Bovine Orbital Connective and Fatty Tissues
Marked differences in mechanical properties were observed between dense orbital connective tissue specimens composed of <40% fat by weight and orbital fatty tissues composed of >90% fat. For orbital connective tissue, displacements of 0.24, 0.38, 0.57, 0.81, and 1.01 mm were imposed on five specimens. Displacements of 1.21, 1.53, 1.88, 0.88, and 1.02 mm were imposed on five bovine orbital fatty tissue specimens. Model prediction showed good agreement with experimental results for both orbital connective and fatty tissue specimens at different levels of ramp displacements because most R 2 values exceeded 0.95. Computed short-term and long-term stiffnesses from the model were 18.5 ± 1.8 (± SEM) and 3.99 ± 1.84 KPa, respectively, for bovine orbital connective tissue and 7.91 ± 0.41 and 0.74 ± 0.08 KPa, respectively, for bovine orbital fatty tissue.

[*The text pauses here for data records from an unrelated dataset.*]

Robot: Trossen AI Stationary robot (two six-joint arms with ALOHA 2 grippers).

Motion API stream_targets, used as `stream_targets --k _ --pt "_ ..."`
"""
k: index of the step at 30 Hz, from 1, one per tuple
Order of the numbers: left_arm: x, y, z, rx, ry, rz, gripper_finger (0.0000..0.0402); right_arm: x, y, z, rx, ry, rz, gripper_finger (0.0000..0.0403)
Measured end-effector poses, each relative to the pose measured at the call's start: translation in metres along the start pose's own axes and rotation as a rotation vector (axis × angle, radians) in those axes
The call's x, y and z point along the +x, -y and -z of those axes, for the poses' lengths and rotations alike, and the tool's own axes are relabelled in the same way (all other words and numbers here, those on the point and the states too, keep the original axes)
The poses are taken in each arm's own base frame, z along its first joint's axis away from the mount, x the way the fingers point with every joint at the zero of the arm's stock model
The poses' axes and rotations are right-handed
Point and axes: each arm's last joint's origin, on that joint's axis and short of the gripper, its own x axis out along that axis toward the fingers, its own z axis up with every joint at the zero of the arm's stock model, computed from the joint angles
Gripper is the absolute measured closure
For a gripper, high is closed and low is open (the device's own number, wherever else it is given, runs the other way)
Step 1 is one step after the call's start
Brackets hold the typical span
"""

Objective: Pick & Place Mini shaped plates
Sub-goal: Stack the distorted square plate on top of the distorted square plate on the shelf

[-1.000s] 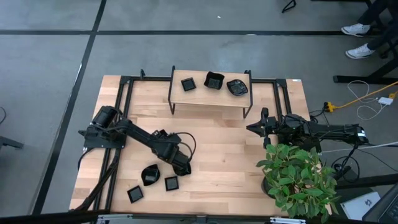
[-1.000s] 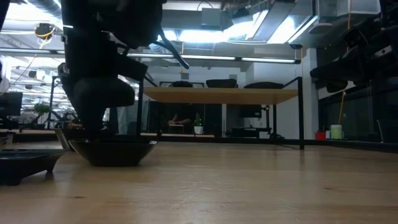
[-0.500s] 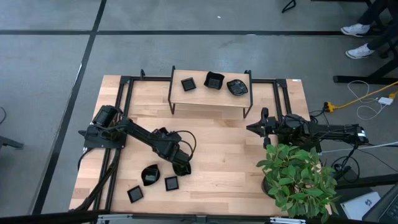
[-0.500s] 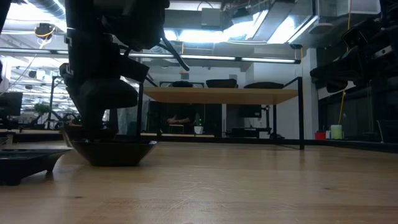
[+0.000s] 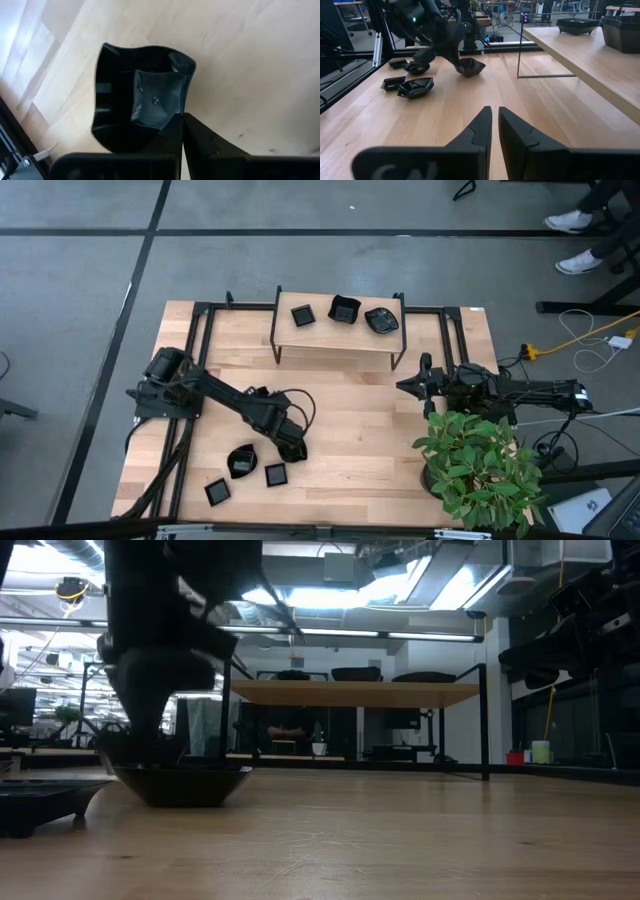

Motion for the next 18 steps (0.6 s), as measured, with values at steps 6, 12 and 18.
stream_targets --k 6,12,18 --pt "-0.023 -0.016 -0.004 -0.035 0.088 0.059 0.0399 0.000 0.000 0.000 0.000 0.000 0.000 0.0369" --pt "-0.046 -0.033 -0.005 -0.072 0.202 0.106 0.0399 0.000 0.000 0.000 0.000 0.000 0.000 0.0369" --pt "-0.063 -0.042 -0.004 -0.068 0.316 0.158 0.0399 0.000 0.000 0.000 0.000 0.000 0.000 0.0369"
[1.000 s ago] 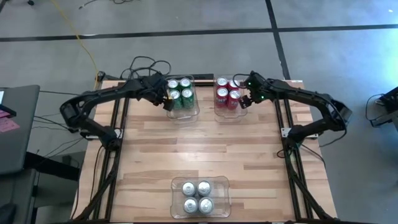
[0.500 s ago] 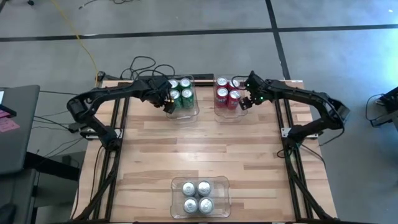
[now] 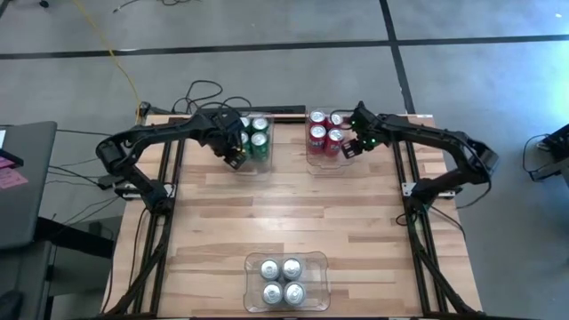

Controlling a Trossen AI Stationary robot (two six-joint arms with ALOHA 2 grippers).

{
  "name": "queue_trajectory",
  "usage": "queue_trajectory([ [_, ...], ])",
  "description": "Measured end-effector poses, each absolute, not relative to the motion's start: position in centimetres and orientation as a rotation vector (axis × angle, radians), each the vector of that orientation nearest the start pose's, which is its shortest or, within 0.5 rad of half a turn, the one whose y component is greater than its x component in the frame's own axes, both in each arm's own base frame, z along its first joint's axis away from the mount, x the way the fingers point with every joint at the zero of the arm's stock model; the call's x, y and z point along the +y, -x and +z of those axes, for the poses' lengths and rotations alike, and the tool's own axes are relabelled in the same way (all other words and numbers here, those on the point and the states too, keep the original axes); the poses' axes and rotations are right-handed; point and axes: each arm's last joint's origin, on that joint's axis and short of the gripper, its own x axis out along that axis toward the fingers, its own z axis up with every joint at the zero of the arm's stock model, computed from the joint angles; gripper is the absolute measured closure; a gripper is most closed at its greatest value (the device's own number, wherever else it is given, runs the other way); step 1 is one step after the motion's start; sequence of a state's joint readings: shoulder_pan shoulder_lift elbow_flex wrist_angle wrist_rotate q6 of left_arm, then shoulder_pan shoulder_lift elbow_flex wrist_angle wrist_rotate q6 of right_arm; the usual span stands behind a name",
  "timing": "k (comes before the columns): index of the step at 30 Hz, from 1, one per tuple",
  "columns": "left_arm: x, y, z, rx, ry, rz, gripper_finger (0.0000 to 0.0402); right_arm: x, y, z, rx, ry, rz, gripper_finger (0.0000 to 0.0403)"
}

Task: Sort soda cans
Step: Adjust the transparent bins

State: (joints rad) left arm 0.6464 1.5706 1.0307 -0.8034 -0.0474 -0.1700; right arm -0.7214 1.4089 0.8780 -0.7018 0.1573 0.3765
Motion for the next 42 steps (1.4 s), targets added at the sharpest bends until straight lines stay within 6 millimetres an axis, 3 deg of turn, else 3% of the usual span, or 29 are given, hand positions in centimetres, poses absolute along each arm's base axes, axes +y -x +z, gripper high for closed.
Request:
queue_trajectory([
  [10, 16.7, -22.0, 19.7, 1.316, 0.586, 0.712, 0.0278, -15.7, -17.2, 23.0, 0.961, -0.646, -0.991, 0.0213],
  [18, 15.4, -22.4, 19.7, 1.358, 0.615, 0.708, 0.0279, -15.3, -18.5, 23.0, 0.916, -0.638, -0.963, 0.0179],
  [24, 14.4, -23.0, 19.7, 1.36, 0.611, 0.7, 0.0279, -15.2, -19.3, 22.6, 0.891, -0.659, -0.961, 0.0178],
  [29, 13.6, -23.3, 19.6, 1.377, 0.611, 0.694, 0.0279, -15.5, -19.9, 21.4, 0.929, -0.706, -0.971, 0.0205],
  [35, 12.9, -23.4, 19.7, 1.406, 0.6, 0.68, 0.0279, -15.7, -20.4, 19.9, 0.995, -0.741, -0.975, 0.0266],
  [42, 12.6, -23.0, 21.2, 1.331, 0.613, 0.689, 0.0279, -15.7, -20.5, 19.5, 1.012, -0.756, -0.981, 0.0333],
])
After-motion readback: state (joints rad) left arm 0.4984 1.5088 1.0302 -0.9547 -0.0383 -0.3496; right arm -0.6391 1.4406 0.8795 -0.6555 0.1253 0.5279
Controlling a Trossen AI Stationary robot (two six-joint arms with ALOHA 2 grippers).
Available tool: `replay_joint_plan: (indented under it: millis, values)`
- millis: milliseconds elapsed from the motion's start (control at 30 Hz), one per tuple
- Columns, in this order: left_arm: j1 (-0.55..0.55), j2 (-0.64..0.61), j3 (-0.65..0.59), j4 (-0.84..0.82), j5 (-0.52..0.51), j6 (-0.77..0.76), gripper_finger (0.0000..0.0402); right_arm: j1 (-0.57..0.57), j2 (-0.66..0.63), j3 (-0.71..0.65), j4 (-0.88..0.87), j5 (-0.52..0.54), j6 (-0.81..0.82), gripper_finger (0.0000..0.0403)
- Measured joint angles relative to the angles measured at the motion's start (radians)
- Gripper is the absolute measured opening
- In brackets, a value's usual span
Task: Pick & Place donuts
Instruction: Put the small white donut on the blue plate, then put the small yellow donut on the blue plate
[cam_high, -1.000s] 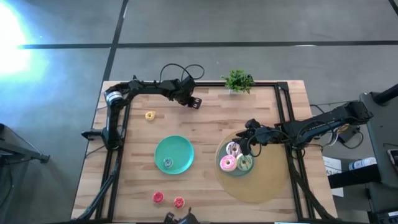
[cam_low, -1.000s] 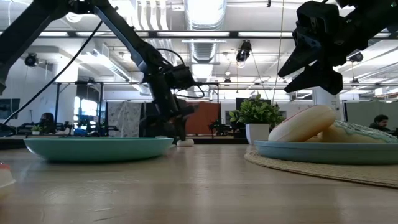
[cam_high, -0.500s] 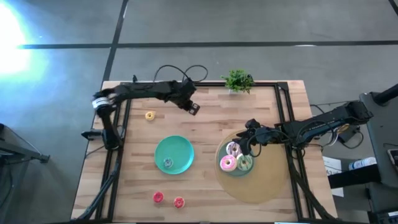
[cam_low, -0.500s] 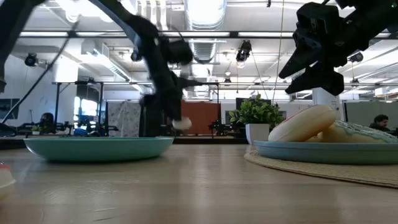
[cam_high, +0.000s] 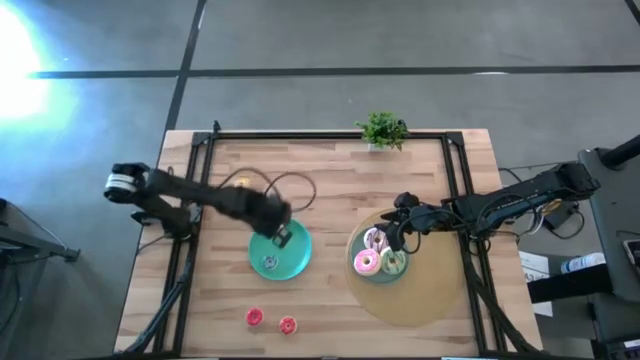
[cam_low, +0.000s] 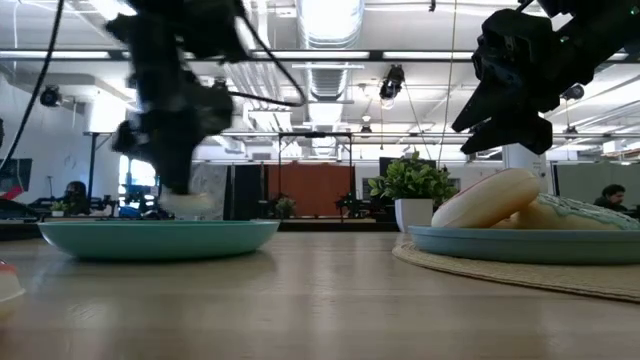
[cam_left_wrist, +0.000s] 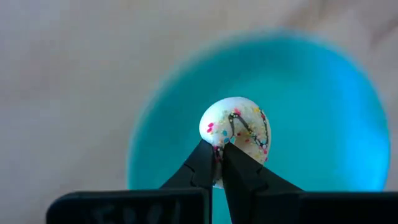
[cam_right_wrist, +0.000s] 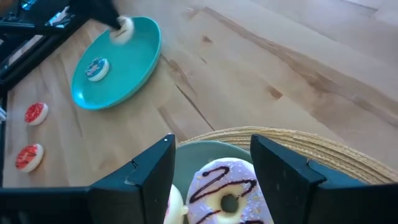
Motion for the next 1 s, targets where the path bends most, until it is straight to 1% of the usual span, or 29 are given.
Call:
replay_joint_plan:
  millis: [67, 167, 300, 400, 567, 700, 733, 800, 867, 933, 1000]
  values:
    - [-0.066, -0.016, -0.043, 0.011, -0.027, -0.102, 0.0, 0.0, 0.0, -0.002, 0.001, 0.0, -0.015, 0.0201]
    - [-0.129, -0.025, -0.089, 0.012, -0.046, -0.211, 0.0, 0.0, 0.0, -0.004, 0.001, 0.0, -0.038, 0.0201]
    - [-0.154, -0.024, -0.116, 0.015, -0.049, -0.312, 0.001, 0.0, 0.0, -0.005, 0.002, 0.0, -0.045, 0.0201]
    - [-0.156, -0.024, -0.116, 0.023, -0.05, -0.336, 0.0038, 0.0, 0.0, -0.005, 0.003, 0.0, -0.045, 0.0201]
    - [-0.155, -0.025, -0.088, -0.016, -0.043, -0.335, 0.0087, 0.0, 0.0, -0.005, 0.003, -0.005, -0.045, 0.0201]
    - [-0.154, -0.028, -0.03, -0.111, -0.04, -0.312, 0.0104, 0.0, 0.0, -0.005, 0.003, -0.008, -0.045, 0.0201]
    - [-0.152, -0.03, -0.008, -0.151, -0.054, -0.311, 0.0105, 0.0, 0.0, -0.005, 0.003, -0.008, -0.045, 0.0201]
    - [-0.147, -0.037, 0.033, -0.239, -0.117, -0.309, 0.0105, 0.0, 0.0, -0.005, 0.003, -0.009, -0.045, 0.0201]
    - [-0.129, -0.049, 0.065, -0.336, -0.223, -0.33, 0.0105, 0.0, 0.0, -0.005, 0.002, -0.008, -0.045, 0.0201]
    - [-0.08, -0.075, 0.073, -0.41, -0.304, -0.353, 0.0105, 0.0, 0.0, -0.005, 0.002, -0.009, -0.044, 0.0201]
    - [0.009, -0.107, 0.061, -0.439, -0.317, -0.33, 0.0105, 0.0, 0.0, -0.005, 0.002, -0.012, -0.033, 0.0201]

Orbital connective tissue was, therefore, stiffer than orbital fatty tissue by at least fivefold (P ≤ 10−4 for short-term stiffness and P ≤ 10−7 for long-term stiffness). 
Human Orbital Fat
Human orbital fat had viscoelastic properties quantitatively similar to those of bovine orbital fat. For normal orbital fat, model predictions and experimental results for five trials agreed well; all coefficients of determination exceeded 0.95. Similar to bovine orbital fat, the short-term and long-term stiffnesses were 7.86 ± 1.00 (± SEM) and 0.71 ± 0.16 KPa, respectively, for healthy human orbital fatty specimens. However, substantial differences in biomechanical properties were observed in thyroid eye disease specimens. Long- and short-term stiffnesses for orbital fat in thyroid eye disease were substantially greater at 11.2 ± 1.3 and 1.71 ± 1.05 KPa (P < 10−3 for short-term stiffness and P ≤ 10-−4 for long-term stiffness). 
Healthy Human Eyelid Fat, Dermal Fat, and Bovine Kidney Fat
Five displacements were tested on 30 specimens prepared from healthy human eyelid fat, dermal fat, and bovine kidney fat (10 specimens each). Predictions from all three models agreed well with experimental results, with coefficients of determination exceeding 0.94 for all specimens and conditions. Stiffnesses for human eyelid fat were similar in magnitude to those of human and bovine orbital fat, with short-term and long-term stiffnesses of 5.90 ± 0.98 (± SEM) and 0.48 ± 0.086 KPa, respectively (P > 0.3 for short-term stiffness and P > 0.1 for long-term stiffness). Bovine kidney fat was only approximately one-third as stiff as orbital fat, with short- and long-term stiffnesses of 2.68 ± 0.61 and 0.34 ±0.24 KPa, respectively. Both stiffnesses of bovine kidney fat differed significantly from those of human orbital fat (P ≤ 10−5 for short-term stiffness and P ≤ 0.002 for long-term stiffness). On the other hand, short-term stiffnesses of human dermal fat were twice those of lid fat at 10.6 ± 1.0 KPa (P ≤ 10−5), and the long-term stiffness of human dermal fat was nearly 10-fold higher than that of orbital fat at 3.92 ± 0.14 KPa (P ≤ 10−7). 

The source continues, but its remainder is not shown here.